§ What is being asked: Start at the first line below and write out everything verbatim except the pictures.
Information supplied Block Start
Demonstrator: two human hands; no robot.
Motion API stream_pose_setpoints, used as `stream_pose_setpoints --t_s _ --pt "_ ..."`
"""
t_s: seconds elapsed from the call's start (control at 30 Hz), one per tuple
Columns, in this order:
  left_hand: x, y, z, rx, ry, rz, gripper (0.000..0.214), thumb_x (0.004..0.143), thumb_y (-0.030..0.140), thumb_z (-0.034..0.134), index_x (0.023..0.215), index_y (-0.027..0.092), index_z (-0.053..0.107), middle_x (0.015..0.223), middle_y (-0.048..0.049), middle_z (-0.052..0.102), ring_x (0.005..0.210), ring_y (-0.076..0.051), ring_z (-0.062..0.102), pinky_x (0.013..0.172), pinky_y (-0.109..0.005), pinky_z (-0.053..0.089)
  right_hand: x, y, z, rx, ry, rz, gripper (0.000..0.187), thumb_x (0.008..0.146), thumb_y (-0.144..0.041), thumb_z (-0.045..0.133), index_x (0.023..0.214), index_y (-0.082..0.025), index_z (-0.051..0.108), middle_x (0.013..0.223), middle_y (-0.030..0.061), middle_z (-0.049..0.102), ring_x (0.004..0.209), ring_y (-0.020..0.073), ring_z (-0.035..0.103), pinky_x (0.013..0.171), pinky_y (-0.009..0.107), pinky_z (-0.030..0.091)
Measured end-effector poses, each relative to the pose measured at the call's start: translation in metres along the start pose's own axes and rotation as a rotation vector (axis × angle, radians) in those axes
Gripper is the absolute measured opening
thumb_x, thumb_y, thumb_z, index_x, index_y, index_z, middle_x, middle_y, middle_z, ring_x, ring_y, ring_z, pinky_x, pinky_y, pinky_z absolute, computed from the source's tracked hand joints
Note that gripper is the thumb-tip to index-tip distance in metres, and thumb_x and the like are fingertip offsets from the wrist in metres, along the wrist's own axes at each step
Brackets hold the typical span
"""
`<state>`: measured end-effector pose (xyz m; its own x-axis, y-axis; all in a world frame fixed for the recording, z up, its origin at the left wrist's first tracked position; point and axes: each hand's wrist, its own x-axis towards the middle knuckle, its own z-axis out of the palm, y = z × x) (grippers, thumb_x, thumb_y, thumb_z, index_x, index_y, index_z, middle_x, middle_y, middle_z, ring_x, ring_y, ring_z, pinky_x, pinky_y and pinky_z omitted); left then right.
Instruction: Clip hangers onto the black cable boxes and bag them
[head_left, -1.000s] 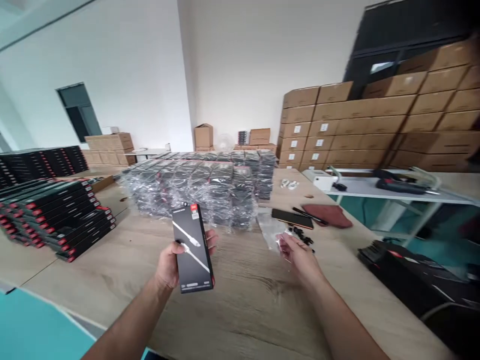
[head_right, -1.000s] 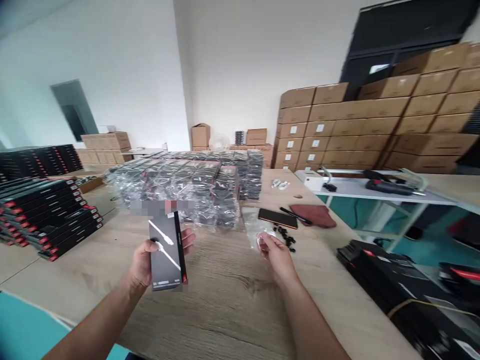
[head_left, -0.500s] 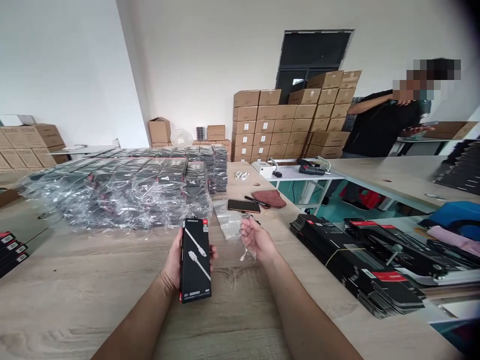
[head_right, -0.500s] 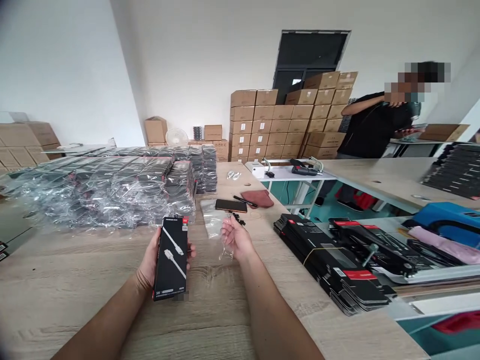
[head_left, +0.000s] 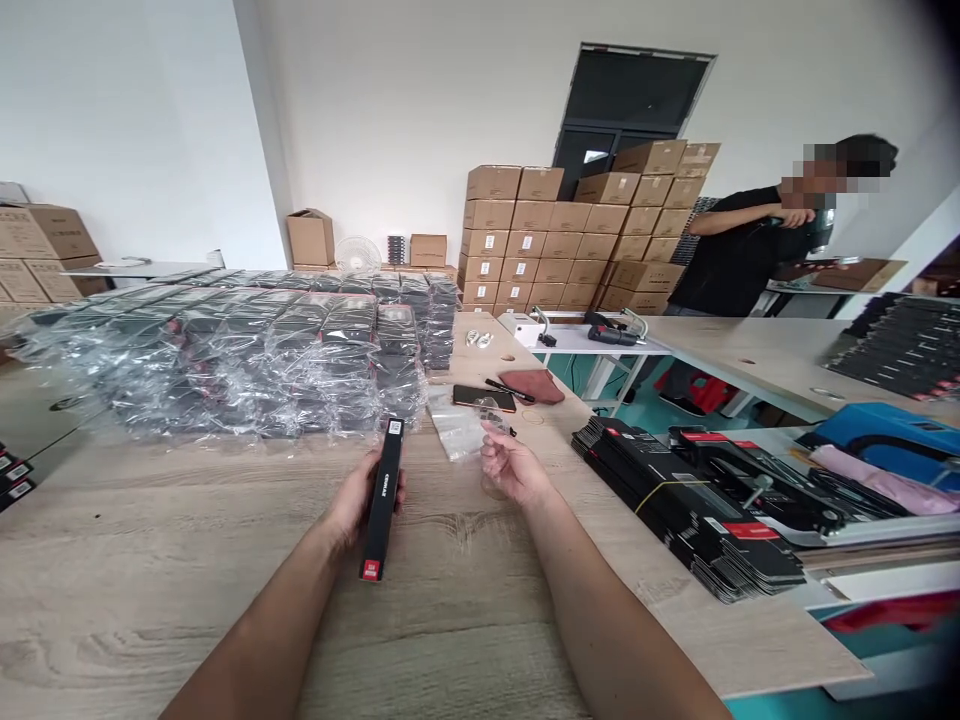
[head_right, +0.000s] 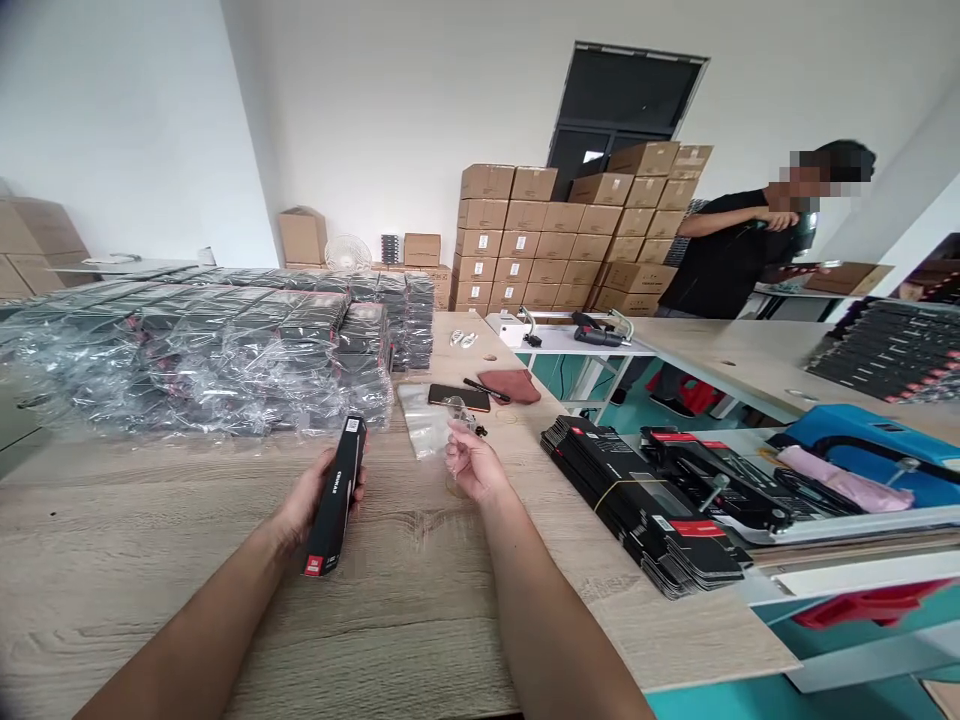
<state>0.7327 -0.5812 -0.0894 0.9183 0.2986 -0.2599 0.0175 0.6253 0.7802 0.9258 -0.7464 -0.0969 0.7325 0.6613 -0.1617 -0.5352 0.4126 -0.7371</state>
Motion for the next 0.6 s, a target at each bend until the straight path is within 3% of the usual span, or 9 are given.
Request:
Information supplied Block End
§ Your response:
Demonstrator: two human hands; no robot.
Motion API stream_pose_setpoints, used as `stream_pose_setpoints --t_s _ --pt "_ ..."`
"""
t_s: seconds elapsed from the call's start (control at 30 Hz), one per tuple
Columns, in this order:
  left_hand: x, y, z, rx, ry, rz, gripper (0.000..0.214), thumb_x (0.004..0.143), thumb_y (-0.030..0.140), thumb_z (-0.034..0.134), index_x (0.023..0.215), index_y (-0.027..0.092), index_z (-0.053..0.107), middle_x (0.015..0.223), middle_y (-0.048..0.049), middle_z (-0.052..0.102), ring_x (0.005..0.210), ring_y (-0.076..0.051), ring_z (-0.062..0.102), pinky_x (0.013..0.172), pinky_y (-0.109..0.005), pinky_z (-0.053..0.089)
  right_hand: x, y, z, rx, ry, rz, gripper (0.000..0.187), thumb_x (0.008..0.146), thumb_y (-0.144..0.041), thumb_z (-0.045..0.133), index_x (0.023..0.214), index_y (-0.082..0.025), index_z (-0.051..0.108), middle_x (0.013..0.223), middle_y (-0.030..0.061), middle_z (-0.049..0.102), ring_x (0.004..0.209), ring_y (-0.020..0.073), ring_z (-0.035..0.103), pinky_x (0.013..0.171), pinky_y (-0.009..0.107), pinky_z (-0.030..0.091)
Measured end-effector poses, each relative to the pose measured at the call's start: translation in metres along the start pose's own axes and rotation as a rotation vector (axis × angle, radians) in those axes
Gripper is the absolute measured opening
thumb_x, thumb_y, thumb_z, index_x, index_y, index_z, middle_x, middle_y, middle_z, ring_x, ring_y, ring_z, pinky_x, pinky_y, pinky_z absolute, computed from the source's tracked hand joints
Note that gripper is the thumb-tip to index-tip distance in metres, and thumb_x and the like are fingertip offsets from the wrist in metres, along the wrist's own axes at each step
Brackets hold the typical span
"""
`<state>`: measured end-effector pose (xyz m; its own x-axis, y-axis; all in a world frame fixed for the recording, z up, its origin at the left wrist's first tracked position; point and axes: each hand's wrist, its own x-axis towards the middle knuckle, its own z-axis out of the palm, y = z × x) (grippers, thumb_x, thumb_y, thumb_z, index_x, index_y, index_z, middle_x, middle_y, middle_z, ring_x, ring_y, ring_z, pinky_x, pinky_y and pinky_z omitted); left then right.
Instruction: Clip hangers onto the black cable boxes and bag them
[head_left, -1.000s] 
[head_right, -1.000s] 
[head_left, -0.500s] 
[head_right, -0.500s] 
[head_left, +0.000s] 
[head_right, +0.000s] 
<state>0.7327 -0.5812 -0.0894 0.9183 0.2986 -0.2599 0.0175 0.6253 0.7802 0.9258 -0.7464 -0.0969 0.7325 0.6613 -0.1617 -0.5352 0.4126 -0.7371</state>
Motion for the next 0.6 s, a target at each bend until the straight path is within 3% of the usual span, or 9 are given.
Request:

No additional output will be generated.